O filme recorre aos clichês das histórias de amor: o
reencontro pelo destino, a doença como possibilidade de perda e/ou morte e o
sacrifício.
Quando a doença de Naoko se agrava, ela decide
sozinha voltar ao hospital onde esteve internada: a personagem mostra apenas
seu lado mais bonito, isto é, toda felicidade, carinho e amor que podia sentir
pela vida, por seu marido e por tudo a sua volta.
Pelo incontido desejo de superação, Jiro perde o
controle sobre suas invenções – a indústria bélica modernizava-se no Japão. Sua
invenção fora usada como instrumento de morte no horror da Segunda Guerra
Mundial. Jiro se vê mais uma vez em sonho falando com Caproni (“no reino dos
sonhos”): ele está arrasado, por seu sonho ter sido usado para fins malignos.
Caproni orienta o olhar de Jiro para seus aviões que estão voando, remetendo ao
recomeço. Os aviões lembram aviõezinhos de papel planando no céu, “mas nenhum
voltará”, diz Jiro. Caproni fala que aviões são um “sonho amaldiçoado” e o céu
acaba engolindo-os. O sonho nesse caso se torna pesadelo e o céu transmite a
ideia de inferno, o avião é usado como instrumento de dor, é visto como objeto
de destruição.
Mas em meio à destruição, a doença pode-se criar
amor e compaixão, beleza poética na busca por superação perante os desafios,
Naoko aparece no sonho e pede a Jiro para que ele “viva”, como na citação do
poeta e filósofo francês Paul Valéry: “O Vento se eleva, devemos tentar viver”.
O que equivale a dizer que não importam os erros cometidos, a dor em meio à perda,
é preciso reaprender a viver, sem remorso, ter força para recomeçar, aprender a
perdoar e a se perdoar. Pois a morte chega para todos e deve-se ser livre como
o vento para aproveitar os bons momentos e esquecer os ruins.
Seu pedido é precedido por mais uma aparição do
vento, agora incumbido de levá-la ao reino do céu; seu guarda-sol (objeto da união)
também se vai, transmitindo que o sentimento de amor pode não voar, assim como
o vento, mas é sentido e jamais desaparecerá. O que se evidencia na frase de
Caprino: “E se foi como um lindo vento”.
O filme apresenta excelente fotografia, com traços sutilmente
marcados, além do uso de cores fortes que se mesclam em frias tonalidades pastel.
A música é um ponto extremamente importante, pois demonstra com cada mudança de
instrumento, rimo e timbre as variadas circunstâncias e sentimentos.
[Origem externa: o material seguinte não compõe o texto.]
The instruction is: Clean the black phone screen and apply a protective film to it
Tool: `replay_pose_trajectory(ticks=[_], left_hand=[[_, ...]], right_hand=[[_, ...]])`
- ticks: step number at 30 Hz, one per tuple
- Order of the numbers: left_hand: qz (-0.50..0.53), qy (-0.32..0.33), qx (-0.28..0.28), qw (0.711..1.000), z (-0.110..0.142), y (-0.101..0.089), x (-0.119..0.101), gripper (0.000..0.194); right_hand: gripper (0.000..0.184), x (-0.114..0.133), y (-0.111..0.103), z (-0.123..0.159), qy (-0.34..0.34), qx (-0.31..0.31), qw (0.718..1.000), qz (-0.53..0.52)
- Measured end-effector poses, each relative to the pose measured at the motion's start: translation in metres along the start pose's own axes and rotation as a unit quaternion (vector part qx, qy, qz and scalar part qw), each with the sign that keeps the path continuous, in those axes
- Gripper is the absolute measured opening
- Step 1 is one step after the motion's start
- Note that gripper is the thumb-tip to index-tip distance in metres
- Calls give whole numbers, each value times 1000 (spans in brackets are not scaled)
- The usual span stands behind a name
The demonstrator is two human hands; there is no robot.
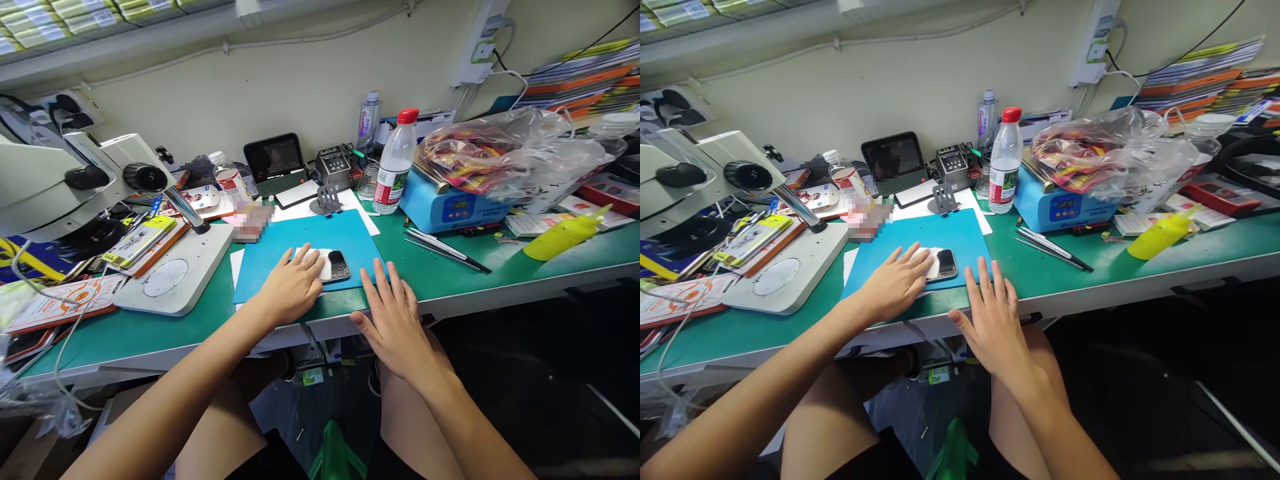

Instrumentos como pianos, violinos e acordeons orquestram e proporcionam emoção
à história. A
cena em que Jiro e Naoko brincam de jogar aviõezinhos de papel explica bem esse
argumento, pois não foi preciso som externo ou locução para contextualizá-la.
Vidas
ao vento, o último filme feito por Hayao Miyazaki (2013), concorreu
ao Oscar de Melhor Animação de 2014. No contexto semântico, a fantasia
romântica da criação do sonho corrompido e transformado em arma, com a real
destruição em uma guerra, a ambição x
o amor, a esperança em meio à doença, a vida x
a morte são questionamentos que tornam o filme interessante, abrangendo um público
diverso e justificando sua indicação.